The first rooster on the chopping block was a young one with glossy black feathers. Sandra brought the hatchet down swiftly on its neck, cutting clear from side to side on the first go. The rooster didn’t even see it coming. The crimson liquid pooled on the log as it drained from the gaping hole where the head had been. It dripped from the log, landing with little splatters on the rocks at the base of the stump.
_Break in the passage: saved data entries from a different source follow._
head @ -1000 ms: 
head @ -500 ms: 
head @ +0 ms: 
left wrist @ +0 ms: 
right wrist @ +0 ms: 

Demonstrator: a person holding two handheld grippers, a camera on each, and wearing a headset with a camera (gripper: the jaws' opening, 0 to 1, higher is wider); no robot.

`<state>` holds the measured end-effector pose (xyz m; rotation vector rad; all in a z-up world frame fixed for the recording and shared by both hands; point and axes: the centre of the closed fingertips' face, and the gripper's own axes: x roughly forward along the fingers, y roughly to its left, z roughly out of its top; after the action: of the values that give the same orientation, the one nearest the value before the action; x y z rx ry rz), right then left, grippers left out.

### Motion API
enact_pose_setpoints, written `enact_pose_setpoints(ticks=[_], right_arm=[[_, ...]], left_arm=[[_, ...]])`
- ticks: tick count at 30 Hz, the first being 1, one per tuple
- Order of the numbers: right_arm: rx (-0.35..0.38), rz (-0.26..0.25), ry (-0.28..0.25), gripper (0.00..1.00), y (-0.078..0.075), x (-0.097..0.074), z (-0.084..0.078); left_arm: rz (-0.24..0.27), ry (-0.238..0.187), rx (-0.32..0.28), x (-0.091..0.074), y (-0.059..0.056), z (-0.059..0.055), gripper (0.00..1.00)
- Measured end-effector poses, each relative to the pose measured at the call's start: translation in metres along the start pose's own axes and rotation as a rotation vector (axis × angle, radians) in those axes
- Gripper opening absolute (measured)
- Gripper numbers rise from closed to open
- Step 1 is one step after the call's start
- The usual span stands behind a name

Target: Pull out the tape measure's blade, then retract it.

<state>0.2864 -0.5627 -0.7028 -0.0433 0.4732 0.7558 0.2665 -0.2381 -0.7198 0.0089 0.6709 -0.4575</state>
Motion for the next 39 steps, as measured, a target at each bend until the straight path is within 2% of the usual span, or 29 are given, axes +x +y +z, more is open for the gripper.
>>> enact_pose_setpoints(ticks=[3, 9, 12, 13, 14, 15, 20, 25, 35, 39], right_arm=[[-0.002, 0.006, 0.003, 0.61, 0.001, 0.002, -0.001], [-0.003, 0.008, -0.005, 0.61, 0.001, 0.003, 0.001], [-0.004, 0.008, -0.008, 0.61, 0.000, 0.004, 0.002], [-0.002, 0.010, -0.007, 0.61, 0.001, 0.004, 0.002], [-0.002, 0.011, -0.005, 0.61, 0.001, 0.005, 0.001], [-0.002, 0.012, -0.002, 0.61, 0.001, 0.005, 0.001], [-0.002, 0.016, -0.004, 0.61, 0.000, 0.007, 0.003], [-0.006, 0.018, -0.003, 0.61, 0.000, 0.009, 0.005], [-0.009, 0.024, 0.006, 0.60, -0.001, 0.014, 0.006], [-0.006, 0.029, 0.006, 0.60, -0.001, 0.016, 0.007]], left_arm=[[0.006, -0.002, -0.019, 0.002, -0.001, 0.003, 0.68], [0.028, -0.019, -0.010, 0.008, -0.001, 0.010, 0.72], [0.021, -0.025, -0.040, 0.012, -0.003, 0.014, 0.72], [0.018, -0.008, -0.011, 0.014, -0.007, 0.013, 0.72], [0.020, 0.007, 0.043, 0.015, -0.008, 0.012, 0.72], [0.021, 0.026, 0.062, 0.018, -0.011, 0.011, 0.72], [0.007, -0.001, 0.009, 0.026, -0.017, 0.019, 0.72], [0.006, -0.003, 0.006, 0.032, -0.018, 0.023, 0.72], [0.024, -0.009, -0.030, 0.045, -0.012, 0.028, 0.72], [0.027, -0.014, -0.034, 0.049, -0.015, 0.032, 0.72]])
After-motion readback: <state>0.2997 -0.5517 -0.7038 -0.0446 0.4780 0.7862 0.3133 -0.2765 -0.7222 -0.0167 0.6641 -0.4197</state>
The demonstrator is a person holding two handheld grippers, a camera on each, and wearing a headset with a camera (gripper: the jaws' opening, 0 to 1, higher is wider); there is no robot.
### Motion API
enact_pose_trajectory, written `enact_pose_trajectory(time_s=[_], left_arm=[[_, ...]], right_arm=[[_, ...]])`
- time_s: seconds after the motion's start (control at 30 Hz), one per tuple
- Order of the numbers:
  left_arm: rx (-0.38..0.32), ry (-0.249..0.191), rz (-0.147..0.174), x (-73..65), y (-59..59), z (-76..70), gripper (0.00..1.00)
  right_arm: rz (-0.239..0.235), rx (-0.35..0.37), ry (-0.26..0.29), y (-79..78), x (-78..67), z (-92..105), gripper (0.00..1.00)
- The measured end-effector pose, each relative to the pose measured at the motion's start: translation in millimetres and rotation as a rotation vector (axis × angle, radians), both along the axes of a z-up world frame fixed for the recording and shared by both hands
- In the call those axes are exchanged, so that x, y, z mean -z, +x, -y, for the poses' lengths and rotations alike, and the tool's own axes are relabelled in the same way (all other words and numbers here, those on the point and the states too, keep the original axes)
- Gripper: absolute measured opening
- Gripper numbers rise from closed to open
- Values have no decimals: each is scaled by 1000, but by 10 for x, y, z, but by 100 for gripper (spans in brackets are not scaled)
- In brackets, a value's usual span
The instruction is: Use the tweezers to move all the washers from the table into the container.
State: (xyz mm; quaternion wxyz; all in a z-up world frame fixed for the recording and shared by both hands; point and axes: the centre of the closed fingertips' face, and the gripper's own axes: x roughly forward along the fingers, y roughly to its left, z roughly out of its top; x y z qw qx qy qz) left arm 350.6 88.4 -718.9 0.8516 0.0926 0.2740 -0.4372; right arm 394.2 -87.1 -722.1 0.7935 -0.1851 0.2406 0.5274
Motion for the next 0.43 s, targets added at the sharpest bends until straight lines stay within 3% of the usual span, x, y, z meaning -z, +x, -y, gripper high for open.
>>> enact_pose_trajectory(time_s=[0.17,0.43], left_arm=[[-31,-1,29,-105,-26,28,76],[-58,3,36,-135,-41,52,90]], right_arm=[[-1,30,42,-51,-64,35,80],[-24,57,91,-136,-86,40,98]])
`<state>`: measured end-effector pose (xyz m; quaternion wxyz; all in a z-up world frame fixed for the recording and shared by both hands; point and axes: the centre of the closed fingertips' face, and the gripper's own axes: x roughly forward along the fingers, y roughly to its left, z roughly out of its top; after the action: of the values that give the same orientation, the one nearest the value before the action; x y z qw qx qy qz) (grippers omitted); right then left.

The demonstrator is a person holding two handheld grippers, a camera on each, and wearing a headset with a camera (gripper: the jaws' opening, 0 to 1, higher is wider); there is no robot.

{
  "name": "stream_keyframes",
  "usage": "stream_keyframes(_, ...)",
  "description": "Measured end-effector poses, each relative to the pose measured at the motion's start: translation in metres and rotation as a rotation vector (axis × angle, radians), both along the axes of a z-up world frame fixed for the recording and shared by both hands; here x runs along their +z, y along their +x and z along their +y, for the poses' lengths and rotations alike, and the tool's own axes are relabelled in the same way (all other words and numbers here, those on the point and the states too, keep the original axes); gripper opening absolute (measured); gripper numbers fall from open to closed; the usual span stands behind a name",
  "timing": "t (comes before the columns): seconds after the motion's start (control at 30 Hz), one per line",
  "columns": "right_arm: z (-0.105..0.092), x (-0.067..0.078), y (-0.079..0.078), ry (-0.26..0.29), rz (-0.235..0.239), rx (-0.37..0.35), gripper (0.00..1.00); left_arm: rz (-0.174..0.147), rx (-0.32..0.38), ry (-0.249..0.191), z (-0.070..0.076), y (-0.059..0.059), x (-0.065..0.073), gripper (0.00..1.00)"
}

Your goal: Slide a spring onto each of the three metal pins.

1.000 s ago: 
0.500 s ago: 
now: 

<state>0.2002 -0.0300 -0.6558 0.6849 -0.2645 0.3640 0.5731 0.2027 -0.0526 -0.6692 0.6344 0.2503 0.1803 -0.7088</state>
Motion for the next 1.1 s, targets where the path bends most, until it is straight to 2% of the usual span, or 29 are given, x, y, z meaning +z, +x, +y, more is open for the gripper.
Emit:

The world slowed and spun around Allison like a carousel. The heat engulfed her body in a burning ache before the images slammed into her like a tsunami. Allison on top of a man in all-black clothing, bashing his head in with a rock as cool rain pounded into her skin. Her damp hair clung to her face, somewhat obscuring her vision. The rock was slippery and tried to jump from her hand with each blow, so she held it with two hands to prevent it from flying from her grasp. As she slammed the rock into his skull, warm blood spatter covered her face and nude body. The contrast of the cold rain and warm blood made her body quiver in anticipation and shivers raced down her spine when his head cracked open beneath the rock, spewing red gooeyness from the opening. A wave of satisfaction washed over her as the painful heat left her body, and she indulged her hunger with the bits of flesh clinging to the rock in her hands.